Background information
- Born: Martin Uherek September 22, 1987 Banská Bystrica, Slovakia
- Genres: Jazz, Bebop, Hard bop, swing, mainstream jazz, modern jazz
- Occupations: Saxophonist, Composer, Educator
- Instruments: Tenor saxophone, Soprano saxophone
- Years active: 2006–present
- Labels: Hudobný fond, Príbehy jazzu s.r.o.
- Website: martinuherek.com

= Martin Uherek =

Martin Uherek (born September 22, 1987) is a Slovak jazz saxophonist, composer, and educator. He is the founder of the educational concert-and-album series Príbehy jazzu (“Stories of Jazz”), active since 2013, and a co-leader with pianist Klaudius Kováč on the duo album Two Boddies (2025). His music is rooted in swing, bebop, and hard bop while drawing on modern jazz approaches.

== Early life and education ==
Uherek studied saxophone at the J. L. Bella Conservatory and the Academy of Arts in Banská Bystrica, including six years of jazz studies with pianist Klaudius Kováč.

== Career ==

=== Martin Uherek Quartet ===
In 2008 Uherek founded the Martin Uherek Quartet, initially with Peter Palaj (guitar), Róbert Ragan Jr. (double bass), and Pavol Blaho (drums).
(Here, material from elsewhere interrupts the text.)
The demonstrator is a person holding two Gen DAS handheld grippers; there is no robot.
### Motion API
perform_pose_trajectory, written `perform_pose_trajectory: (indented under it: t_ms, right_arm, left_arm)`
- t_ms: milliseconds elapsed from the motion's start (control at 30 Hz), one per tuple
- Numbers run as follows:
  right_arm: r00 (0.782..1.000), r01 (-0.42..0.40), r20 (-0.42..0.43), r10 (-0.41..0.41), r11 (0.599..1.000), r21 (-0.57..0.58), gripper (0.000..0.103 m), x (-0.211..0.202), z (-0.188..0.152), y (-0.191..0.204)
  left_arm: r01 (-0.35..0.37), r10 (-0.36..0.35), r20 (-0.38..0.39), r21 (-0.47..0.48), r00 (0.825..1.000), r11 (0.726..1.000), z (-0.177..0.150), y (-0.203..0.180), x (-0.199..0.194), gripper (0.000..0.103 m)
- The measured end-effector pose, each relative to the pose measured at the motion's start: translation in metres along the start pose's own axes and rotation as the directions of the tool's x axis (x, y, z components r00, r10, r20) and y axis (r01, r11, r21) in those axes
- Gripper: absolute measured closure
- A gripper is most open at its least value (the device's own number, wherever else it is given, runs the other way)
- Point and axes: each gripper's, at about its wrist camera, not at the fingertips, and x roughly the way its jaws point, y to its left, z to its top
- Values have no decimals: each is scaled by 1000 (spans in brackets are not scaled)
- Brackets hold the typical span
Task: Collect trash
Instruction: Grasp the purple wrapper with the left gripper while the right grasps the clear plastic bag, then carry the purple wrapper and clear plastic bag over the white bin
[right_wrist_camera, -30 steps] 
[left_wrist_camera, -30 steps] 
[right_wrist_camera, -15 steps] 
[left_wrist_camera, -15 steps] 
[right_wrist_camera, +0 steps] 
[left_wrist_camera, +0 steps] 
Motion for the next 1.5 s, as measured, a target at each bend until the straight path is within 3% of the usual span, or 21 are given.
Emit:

Pianist Jakub Tököly later replaced Palaj, forming the core line-up with bassist Peter Korman and drummer Blaho.

That year the group won 2nd place at the Tarnów International Jazz Contest in Poland, where Uherek also received a soloist award, and was named laureate of the Slovak competition New Faces of Slovak Jazz. In 2012 the quartet appeared at the Budapest Jazz Showcase, and the following year opened the main stage of Bratislava Jazz Days with the project Remembering Monk.

=== Príbehy jazzu (Stories of Jazz) ===
In 2013 Uherek founded the concert series Príbehy jazzu to present jazz history through spoken narration and performance. The project was issued on three albums: Príbehy jazzu (2016), Príbehy jazzu, vol. 2 – Ako vznikal jazz(2018), and Príbehy jazzu, vol. 3 – Začiatky moderného jazzu (2021). The third volume appeared among the public-vote nominees for the 2021 Esprit Jazz Awards.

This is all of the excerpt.